··· Data records ···

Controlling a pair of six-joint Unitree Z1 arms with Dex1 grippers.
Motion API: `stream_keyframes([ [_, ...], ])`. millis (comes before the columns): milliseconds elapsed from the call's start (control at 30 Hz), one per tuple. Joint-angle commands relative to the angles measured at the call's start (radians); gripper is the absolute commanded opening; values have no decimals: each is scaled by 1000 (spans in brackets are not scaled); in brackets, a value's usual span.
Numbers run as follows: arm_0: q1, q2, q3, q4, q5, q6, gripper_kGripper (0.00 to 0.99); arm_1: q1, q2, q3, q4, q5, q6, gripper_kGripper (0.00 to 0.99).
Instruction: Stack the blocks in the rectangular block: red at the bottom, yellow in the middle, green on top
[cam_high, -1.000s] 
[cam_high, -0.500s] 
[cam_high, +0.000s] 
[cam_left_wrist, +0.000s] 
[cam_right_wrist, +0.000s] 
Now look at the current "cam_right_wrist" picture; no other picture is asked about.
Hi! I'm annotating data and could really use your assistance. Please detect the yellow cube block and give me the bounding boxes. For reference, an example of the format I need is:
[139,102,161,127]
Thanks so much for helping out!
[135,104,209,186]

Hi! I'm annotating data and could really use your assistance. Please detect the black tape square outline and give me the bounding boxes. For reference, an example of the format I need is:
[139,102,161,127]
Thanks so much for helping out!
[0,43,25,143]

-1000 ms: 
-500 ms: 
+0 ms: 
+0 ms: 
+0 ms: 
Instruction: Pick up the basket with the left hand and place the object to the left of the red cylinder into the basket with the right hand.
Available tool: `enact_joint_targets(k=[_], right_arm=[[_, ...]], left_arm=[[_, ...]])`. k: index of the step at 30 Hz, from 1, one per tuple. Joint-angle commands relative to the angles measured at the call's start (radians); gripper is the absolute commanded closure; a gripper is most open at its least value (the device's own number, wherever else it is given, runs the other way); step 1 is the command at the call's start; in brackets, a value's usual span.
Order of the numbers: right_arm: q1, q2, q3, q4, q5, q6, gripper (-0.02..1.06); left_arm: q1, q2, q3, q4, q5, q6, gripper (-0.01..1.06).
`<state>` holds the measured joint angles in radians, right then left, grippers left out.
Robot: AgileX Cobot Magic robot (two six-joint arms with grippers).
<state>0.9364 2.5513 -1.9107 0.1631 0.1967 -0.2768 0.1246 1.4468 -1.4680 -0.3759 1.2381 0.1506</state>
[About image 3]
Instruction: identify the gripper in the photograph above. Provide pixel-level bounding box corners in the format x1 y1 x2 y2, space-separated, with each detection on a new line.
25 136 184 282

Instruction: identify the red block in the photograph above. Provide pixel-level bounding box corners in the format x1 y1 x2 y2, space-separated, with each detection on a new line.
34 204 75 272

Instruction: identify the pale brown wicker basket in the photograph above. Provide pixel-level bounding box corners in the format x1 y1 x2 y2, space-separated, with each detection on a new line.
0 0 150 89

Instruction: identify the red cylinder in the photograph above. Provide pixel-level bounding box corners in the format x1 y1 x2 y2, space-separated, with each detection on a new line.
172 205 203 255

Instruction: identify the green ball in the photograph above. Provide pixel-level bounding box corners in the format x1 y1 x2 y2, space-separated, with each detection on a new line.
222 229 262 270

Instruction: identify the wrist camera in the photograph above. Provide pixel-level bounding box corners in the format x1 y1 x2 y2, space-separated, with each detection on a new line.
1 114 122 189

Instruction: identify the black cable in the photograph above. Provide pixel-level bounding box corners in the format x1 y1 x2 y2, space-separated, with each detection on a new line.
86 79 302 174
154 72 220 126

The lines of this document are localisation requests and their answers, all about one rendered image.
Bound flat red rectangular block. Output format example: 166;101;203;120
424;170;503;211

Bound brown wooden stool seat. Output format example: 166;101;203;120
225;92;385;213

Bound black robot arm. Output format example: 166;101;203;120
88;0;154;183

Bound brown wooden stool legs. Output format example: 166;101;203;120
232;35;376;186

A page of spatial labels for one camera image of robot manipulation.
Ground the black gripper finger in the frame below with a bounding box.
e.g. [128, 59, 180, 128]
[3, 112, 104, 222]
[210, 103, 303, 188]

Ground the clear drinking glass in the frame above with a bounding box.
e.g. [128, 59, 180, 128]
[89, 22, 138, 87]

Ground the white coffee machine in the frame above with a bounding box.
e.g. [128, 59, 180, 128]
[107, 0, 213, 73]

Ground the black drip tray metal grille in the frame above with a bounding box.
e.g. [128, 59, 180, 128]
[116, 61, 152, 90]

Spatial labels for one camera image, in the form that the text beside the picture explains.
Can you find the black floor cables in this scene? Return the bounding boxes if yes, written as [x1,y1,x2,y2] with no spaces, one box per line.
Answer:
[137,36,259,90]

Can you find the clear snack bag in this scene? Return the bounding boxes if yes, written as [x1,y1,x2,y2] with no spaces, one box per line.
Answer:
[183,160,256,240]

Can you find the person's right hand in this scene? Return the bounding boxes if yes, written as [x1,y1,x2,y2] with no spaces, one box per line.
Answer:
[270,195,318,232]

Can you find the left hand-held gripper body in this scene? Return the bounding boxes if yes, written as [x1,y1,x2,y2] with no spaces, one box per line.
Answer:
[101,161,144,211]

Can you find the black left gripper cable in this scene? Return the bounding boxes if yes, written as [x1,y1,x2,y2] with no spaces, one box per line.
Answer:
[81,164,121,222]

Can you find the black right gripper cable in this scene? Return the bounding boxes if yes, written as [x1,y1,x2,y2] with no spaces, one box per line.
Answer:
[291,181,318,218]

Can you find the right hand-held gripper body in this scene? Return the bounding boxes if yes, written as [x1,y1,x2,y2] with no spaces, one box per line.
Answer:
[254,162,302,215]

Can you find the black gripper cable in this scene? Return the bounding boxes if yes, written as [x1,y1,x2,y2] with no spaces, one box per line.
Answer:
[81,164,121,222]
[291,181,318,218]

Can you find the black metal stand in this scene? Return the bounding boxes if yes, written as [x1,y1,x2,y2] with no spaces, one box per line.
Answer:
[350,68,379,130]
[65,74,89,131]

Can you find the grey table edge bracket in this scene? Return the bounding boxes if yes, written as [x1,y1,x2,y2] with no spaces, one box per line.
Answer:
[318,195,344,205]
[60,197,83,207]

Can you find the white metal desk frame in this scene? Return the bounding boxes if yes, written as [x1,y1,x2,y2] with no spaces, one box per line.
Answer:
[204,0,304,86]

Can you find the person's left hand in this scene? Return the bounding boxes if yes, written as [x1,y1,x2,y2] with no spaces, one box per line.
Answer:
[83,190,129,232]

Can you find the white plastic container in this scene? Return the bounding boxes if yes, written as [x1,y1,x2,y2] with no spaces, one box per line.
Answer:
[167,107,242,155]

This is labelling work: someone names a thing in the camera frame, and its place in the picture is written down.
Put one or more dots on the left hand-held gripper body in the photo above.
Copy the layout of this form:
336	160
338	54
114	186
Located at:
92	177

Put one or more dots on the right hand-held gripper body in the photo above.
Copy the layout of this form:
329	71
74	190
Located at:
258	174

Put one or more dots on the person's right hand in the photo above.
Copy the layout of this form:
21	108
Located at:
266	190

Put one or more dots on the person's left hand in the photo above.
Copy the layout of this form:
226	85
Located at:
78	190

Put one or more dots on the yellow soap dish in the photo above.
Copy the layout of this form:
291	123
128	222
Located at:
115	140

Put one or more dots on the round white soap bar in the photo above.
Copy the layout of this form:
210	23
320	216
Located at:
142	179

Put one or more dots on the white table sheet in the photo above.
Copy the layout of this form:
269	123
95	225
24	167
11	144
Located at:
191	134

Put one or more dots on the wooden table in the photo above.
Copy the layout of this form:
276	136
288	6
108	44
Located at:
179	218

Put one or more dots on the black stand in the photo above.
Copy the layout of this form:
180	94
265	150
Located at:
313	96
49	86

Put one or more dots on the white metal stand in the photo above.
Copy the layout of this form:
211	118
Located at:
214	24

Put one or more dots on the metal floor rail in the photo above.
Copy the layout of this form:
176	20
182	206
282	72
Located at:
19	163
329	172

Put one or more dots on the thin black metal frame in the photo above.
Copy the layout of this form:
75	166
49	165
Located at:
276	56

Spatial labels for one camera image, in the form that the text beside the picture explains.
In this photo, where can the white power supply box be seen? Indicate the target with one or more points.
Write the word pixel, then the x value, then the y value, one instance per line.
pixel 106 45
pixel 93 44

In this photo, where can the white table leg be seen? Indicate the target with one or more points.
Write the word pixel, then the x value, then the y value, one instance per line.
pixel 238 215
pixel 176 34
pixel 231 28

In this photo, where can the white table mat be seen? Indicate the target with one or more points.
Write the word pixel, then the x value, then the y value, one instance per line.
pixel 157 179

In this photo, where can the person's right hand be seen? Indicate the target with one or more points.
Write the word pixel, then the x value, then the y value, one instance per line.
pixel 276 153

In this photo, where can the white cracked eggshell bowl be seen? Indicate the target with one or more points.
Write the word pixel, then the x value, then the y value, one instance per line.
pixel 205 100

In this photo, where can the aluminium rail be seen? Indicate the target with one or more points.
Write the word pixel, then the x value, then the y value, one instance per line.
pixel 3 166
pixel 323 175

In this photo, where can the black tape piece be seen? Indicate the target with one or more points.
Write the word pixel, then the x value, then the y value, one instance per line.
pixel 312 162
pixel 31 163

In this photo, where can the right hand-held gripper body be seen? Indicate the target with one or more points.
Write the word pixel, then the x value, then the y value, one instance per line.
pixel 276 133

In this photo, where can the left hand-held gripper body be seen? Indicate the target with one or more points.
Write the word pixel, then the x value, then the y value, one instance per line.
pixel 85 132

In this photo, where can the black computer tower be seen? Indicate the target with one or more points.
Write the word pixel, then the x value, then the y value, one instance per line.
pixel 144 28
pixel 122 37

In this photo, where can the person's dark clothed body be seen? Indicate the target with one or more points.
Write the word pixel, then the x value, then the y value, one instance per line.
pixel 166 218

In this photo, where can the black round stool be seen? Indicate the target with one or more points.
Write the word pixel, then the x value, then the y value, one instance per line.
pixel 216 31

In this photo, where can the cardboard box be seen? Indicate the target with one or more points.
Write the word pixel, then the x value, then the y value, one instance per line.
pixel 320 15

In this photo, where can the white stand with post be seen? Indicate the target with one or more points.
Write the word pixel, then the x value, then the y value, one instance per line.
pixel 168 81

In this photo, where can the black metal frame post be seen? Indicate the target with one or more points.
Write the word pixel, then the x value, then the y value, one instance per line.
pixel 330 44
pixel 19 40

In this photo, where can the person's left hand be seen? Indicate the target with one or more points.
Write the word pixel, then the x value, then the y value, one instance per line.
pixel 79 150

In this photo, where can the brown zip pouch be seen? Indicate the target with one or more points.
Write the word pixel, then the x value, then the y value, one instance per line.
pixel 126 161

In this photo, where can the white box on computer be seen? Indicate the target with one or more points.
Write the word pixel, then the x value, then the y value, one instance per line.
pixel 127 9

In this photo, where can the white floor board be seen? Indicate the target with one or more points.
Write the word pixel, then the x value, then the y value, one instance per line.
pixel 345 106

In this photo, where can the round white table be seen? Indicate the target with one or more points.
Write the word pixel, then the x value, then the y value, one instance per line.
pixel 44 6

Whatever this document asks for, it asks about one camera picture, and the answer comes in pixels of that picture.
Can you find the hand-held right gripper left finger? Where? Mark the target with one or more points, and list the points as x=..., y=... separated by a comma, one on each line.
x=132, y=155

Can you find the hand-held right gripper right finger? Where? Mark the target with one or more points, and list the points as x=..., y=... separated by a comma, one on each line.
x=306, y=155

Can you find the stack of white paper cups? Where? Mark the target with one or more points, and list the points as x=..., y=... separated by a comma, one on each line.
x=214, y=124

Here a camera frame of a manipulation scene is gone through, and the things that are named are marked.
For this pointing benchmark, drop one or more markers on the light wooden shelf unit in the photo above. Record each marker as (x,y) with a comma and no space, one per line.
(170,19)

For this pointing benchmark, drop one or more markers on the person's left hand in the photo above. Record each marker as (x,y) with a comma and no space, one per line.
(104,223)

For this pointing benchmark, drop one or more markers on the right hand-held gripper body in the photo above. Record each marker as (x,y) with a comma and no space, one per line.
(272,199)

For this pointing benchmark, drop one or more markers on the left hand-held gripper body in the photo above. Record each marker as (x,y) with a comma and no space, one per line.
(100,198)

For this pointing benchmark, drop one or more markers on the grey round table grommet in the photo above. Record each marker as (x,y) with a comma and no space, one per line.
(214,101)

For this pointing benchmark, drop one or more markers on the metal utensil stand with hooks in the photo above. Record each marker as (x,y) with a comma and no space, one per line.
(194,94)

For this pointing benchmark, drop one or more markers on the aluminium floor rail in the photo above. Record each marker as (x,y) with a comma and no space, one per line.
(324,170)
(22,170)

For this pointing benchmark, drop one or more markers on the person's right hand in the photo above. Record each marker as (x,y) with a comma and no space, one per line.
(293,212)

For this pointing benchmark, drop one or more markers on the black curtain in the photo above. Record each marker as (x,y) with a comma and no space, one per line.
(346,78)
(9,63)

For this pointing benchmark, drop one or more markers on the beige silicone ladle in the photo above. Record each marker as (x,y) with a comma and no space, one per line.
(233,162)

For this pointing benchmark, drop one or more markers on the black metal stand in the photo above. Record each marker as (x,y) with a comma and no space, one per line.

···

* **Your instructions**
Set the entries down again exactly, beginning with their first line and ending with the line that contains "Numbers run as"; omit all other lines.

* **Solution below**
Controlling a pair of six-joint Unitree Z1 arms with Dex1 grippers.
Motion API: `stream_keyframes([ [_, ...], ])`. millis (comes before the columns): milliseconds elapsed from the call's start (control at 30 Hz), one per tuple. Joint-angle commands relative to the angles measured at the call's start (radians); gripper is the absolute commanded opening; values have no decimals: each is scaled by 1000 (spans in brackets are not scaled); in brackets, a value's usual span.
Numbers run as follows: arm_0: q1, q2, q3, q4, q5, q6, gripper_kGripper (0.00 to 0.99); arm_1: q1, q2, q3, q4, q5, q6, gripper_kGripper (0.00 to 0.99).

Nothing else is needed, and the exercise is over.